Close to Home
2008 / Sentient Spirit Records
Review by Michael Debbage
This review should be prefaced with the fact that had this been the first exposure to Laura Sullivan it would have been an impressive introduction. Close to Home is a complete performance from Sullivan, including vocal presentations on four of the ten tracks. With the exception of some production assistance from her husband Eric, ultimately this is a very complete performance. Unfortunately, none of the compositions are self-penned and are cover versions of past folk songs. Sullivan walks the thorny tight rope of sometimes staying true to the originals and also taking the Monty Python approach of “now for something completely different.”
Though the renditions are not self-composed, Sullivan once again focuses on a loose theme of folk songs whose origins are America and Great Britain. The two most prominent tracks are “Scarborough Faire” initially featured on the Simon & Garfunkel soundtrack The Graduate back in 1968 and the well-known “The Water Is Wide” that also features a prominent vocal rendition from Sullivan. However, the most startling vocal interpretation comes courtesy of the angelic interpretation of the American folk song “Shenandoah”.

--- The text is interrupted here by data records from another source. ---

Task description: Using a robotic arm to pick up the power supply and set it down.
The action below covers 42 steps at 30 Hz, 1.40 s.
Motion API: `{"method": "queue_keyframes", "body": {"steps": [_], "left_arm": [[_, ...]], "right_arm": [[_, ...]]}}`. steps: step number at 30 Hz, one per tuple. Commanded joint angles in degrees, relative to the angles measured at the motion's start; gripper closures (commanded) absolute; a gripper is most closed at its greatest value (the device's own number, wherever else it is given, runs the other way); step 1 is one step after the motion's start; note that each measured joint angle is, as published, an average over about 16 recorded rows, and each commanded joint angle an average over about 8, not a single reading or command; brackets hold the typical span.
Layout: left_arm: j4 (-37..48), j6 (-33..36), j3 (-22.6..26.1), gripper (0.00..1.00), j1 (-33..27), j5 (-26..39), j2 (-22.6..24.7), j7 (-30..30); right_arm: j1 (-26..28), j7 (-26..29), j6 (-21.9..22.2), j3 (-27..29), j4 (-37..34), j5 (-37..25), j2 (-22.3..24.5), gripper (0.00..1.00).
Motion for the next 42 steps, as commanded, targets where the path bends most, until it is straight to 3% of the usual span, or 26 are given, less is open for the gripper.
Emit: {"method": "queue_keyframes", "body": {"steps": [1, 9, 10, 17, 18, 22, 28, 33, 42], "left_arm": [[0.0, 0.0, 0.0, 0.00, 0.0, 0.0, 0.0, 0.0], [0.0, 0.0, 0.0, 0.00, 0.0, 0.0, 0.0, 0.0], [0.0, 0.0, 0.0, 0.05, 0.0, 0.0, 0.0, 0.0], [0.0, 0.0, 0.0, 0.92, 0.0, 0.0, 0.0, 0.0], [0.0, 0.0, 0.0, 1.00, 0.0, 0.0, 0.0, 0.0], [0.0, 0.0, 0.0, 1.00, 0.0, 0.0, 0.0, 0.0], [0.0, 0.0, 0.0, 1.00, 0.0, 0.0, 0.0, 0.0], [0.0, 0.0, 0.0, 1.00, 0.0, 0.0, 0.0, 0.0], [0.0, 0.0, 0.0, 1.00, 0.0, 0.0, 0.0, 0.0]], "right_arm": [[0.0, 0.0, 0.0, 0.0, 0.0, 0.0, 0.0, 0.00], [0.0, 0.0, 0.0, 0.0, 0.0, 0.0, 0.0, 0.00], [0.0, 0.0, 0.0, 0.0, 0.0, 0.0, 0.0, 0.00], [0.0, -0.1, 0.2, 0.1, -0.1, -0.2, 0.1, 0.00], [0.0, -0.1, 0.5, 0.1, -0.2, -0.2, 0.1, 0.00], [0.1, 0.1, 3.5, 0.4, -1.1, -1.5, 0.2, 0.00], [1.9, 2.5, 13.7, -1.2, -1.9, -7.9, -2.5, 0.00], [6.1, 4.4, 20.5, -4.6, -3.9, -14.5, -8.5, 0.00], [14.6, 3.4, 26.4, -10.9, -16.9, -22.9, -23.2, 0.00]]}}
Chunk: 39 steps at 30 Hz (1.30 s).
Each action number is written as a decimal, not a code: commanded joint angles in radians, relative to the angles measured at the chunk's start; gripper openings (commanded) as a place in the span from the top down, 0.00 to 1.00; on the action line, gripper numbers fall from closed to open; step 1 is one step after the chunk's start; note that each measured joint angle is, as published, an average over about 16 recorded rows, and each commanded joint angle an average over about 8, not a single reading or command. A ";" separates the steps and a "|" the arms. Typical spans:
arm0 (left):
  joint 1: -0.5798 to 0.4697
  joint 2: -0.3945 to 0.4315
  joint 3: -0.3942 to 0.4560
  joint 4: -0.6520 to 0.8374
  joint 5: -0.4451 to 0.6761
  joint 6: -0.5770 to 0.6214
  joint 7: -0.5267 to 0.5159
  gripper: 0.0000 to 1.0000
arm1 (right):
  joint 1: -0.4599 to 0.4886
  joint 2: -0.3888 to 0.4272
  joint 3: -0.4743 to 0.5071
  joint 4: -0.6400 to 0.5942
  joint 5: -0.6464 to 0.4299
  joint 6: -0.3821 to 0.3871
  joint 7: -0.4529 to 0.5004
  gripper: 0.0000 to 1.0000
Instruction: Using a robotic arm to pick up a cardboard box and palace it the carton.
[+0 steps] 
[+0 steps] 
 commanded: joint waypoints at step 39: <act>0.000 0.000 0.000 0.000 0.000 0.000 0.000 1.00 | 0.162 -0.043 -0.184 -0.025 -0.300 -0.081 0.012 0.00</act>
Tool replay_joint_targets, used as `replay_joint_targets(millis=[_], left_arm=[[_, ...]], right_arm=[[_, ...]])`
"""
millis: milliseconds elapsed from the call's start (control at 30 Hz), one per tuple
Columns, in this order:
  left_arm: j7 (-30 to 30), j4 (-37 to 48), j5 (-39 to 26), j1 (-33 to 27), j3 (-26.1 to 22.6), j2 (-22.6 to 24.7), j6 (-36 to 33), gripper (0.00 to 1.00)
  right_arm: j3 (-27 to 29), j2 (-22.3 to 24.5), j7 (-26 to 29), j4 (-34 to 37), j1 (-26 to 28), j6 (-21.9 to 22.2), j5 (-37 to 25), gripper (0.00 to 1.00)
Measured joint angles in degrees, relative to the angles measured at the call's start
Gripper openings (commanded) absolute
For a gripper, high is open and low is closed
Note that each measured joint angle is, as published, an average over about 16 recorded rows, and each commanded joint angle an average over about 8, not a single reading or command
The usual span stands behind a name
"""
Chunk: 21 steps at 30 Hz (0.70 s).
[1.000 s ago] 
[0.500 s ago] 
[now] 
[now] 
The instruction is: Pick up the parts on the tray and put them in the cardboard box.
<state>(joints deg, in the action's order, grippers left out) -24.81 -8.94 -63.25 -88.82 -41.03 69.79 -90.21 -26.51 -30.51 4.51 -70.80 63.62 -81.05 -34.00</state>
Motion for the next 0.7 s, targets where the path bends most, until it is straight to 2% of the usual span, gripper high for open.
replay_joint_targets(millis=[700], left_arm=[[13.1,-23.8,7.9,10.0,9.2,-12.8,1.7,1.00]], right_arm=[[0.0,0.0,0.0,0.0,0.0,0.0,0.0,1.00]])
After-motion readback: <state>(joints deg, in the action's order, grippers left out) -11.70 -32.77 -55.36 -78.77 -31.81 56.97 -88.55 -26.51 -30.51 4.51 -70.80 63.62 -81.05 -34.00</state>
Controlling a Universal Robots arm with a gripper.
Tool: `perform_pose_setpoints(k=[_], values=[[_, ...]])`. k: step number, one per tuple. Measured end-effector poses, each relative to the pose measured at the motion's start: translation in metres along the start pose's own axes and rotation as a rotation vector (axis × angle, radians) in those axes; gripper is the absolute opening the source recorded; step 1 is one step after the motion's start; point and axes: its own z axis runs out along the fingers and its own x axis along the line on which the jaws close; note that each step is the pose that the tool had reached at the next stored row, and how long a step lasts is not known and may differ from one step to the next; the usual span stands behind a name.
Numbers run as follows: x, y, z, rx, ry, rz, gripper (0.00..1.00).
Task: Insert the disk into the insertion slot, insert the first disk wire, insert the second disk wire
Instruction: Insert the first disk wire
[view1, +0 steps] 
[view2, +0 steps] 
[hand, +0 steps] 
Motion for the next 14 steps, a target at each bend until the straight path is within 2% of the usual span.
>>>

From a purely instrumental point of view, seek out the Irish folk song “Spancil Hill” that features Laura’s flirting hands that float effortlessly over her piano. Here you find Sullivan at her best instrumentally, but unfortunately it is the shortest track on the album. With the exception of the previously mentioned “Scarborough Faire” as well as the pleasant “Si Beag Si Mor” the instrumental victories are not frequent enough.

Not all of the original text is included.